LoqiRoam · 旅日記

川音から海風へ、陸前高田の余白

木の技、町の暮らし、記憶を伝える展示、祈念公園、一本松、海辺の食をつないだ旅。

陸前矢作を出ると、まず山側へ寄った。気仙大工左官伝承館の茅葺き屋根と囲炉裏は、音のない展示ではなく、木を削る手つきや囲炉裏端の声まで呼び戻すようだった。そこから町へ下り、りくカフェで現在の暮らしに触れる。旅先の休憩は、景色を見るためだけでなく、町の呼吸に自分の歩幅を合わせる時間でもある。博物館では、土地の記憶が物の輪郭に宿っていることを感じた。やがて高田松原津波復興祈念公園へ出ると、屋内で受け取った重さが、広い空と風に形を変えた。奇跡の一本松の前では、強さを語るより、波が何度も同じ場所へ届くことのほうが心に残った。最後は道の駅で、人の声と食の気配へ戻る。川音から始まった旅は、海風の中で町が続いていく音になった。

この旅の足跡

  1. 茅葺きの木造平屋に三段梁と囲炉裏が残り、昔の気仙の暮らしが目の前に立ち上がる。静かな館なのに、職人の手の音まで想像できた。
  2. りくカフェは陸前高田のまちのリビングとして、火・水・金の昼に商品販売をしている。旅先で聞く会話は、展示より近くに町を感じさせそうだ。
  3. 陸前高田市立博物館は午前9時から午後5時まで開館し、震災で失われた土地の記憶を資料からたどれる。
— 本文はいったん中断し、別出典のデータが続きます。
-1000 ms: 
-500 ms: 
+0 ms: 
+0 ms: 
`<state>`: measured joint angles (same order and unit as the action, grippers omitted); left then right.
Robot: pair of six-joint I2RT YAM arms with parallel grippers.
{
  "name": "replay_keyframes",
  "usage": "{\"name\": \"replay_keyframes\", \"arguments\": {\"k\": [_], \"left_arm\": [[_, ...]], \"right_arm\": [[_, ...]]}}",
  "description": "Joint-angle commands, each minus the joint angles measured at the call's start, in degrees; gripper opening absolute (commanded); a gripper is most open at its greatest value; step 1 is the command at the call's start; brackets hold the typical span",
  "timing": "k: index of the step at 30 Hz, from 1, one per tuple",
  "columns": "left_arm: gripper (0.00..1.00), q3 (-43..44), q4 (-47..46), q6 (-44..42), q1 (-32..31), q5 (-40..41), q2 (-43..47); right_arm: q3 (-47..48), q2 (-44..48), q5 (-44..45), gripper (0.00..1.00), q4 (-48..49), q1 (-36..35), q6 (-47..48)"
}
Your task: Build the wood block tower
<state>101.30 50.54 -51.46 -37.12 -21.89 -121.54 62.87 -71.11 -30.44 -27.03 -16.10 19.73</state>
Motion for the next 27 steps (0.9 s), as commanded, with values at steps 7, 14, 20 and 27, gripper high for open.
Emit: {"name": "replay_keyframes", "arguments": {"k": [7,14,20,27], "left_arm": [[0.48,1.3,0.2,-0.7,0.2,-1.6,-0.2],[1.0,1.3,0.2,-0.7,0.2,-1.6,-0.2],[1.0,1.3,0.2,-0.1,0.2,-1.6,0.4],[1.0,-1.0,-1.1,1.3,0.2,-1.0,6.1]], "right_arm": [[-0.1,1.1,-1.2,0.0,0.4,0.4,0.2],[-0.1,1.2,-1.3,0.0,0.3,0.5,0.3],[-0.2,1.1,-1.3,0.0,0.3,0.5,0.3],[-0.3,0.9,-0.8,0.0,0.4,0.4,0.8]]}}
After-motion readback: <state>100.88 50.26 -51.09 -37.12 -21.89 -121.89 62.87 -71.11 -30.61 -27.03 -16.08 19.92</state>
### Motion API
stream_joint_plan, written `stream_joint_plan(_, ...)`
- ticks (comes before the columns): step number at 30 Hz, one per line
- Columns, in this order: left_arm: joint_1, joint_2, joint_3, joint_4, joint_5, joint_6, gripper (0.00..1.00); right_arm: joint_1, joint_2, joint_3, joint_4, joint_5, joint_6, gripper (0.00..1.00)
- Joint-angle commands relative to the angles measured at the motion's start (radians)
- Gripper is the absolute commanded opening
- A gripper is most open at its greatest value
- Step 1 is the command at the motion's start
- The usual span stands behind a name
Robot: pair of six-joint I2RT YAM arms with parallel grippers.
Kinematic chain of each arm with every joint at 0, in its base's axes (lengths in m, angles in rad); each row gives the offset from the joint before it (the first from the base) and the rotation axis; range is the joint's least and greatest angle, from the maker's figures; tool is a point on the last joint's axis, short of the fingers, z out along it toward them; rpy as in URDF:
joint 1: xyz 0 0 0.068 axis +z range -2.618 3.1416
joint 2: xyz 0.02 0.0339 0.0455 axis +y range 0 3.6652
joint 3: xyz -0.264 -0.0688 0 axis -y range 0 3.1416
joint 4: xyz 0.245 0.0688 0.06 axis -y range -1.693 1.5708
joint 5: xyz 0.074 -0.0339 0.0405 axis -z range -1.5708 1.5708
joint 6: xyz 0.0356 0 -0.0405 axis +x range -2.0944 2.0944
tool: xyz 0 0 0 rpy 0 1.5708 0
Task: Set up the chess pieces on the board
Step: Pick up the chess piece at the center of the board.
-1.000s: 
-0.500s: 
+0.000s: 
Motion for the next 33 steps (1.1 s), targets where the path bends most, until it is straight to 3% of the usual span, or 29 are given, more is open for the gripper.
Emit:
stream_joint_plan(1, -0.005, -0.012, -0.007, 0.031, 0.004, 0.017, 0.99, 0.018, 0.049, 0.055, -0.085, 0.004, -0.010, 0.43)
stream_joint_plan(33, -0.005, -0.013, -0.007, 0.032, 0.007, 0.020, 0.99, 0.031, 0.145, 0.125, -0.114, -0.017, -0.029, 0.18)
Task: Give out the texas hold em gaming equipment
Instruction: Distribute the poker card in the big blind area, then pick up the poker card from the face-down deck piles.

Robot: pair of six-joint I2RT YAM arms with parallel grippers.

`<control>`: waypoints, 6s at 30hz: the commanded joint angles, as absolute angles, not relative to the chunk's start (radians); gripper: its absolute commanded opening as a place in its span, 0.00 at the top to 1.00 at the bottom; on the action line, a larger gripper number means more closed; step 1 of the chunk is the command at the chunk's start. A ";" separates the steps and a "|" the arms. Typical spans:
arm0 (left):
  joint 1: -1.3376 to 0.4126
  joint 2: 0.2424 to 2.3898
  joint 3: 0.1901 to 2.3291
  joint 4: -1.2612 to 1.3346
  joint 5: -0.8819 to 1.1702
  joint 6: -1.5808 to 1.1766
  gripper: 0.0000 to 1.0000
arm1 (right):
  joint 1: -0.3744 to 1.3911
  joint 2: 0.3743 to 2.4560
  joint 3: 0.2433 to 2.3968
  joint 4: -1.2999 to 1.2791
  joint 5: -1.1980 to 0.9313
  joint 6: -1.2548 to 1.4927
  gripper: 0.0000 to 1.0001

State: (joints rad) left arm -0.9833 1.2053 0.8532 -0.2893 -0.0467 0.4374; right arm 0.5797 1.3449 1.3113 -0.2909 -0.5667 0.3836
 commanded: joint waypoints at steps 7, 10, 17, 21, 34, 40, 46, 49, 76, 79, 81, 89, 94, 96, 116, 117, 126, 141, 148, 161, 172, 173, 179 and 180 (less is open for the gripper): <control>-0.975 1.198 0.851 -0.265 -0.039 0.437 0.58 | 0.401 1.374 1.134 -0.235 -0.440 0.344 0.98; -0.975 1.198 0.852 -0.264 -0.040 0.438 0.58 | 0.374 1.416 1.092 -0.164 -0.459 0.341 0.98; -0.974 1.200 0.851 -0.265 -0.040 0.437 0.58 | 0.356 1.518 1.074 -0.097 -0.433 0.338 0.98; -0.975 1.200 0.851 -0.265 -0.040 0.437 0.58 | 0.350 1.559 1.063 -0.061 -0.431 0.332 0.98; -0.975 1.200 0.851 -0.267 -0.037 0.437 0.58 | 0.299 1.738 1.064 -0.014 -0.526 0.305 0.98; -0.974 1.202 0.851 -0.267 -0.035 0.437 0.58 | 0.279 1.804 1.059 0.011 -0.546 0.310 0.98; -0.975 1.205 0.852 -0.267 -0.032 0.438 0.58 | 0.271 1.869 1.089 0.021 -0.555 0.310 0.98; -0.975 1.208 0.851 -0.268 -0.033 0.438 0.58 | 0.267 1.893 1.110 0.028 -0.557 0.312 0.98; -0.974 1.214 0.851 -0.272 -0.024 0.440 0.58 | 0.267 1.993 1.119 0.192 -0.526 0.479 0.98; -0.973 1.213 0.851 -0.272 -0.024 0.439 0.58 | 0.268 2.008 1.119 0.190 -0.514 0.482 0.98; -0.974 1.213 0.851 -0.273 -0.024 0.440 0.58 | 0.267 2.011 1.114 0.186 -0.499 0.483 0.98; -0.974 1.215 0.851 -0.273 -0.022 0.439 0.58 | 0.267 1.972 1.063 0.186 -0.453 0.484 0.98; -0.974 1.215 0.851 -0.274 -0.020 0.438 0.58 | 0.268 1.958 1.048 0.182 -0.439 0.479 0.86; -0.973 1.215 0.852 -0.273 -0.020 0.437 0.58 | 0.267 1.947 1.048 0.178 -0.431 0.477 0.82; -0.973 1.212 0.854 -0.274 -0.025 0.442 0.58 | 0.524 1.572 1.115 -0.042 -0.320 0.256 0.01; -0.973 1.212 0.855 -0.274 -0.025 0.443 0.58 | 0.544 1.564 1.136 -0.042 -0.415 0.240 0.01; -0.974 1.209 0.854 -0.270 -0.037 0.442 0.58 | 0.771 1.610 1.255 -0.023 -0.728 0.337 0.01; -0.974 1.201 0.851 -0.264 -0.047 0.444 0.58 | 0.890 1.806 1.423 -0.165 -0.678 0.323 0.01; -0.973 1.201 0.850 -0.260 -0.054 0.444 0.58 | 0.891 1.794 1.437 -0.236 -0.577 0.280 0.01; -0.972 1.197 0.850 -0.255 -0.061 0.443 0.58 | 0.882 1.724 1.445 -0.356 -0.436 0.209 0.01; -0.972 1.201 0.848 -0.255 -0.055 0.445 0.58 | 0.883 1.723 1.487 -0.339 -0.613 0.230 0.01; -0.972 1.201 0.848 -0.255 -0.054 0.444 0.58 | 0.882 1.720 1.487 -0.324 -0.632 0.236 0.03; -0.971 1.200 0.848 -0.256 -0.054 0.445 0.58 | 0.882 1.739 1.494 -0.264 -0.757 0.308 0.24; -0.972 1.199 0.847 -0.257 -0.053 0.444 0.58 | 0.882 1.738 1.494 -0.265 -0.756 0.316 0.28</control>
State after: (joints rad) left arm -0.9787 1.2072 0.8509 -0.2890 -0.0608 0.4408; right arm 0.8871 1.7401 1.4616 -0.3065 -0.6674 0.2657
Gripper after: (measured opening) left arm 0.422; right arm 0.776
足音が急に小さくなる場所だった。
  4. 高田松原津波復興祈念公園は追悼の広場から海を望む場まで歩ける。開けた空間に立つと、館内で受け取った記憶が風の中へほどけていった。
  5. 約7万本の松林で唯一津波に耐えた奇跡の一本松は、保存された姿で海を背負っている。波音を聞きながら見ると、強さより静かな時間の長さを感じた。
  6. 道の駅高田松原は震災の記憶を伝える場所として整備され、飲食や買い物の気配も戻っている。最後に聞こえたのは、波だけでなく町が続く音だった。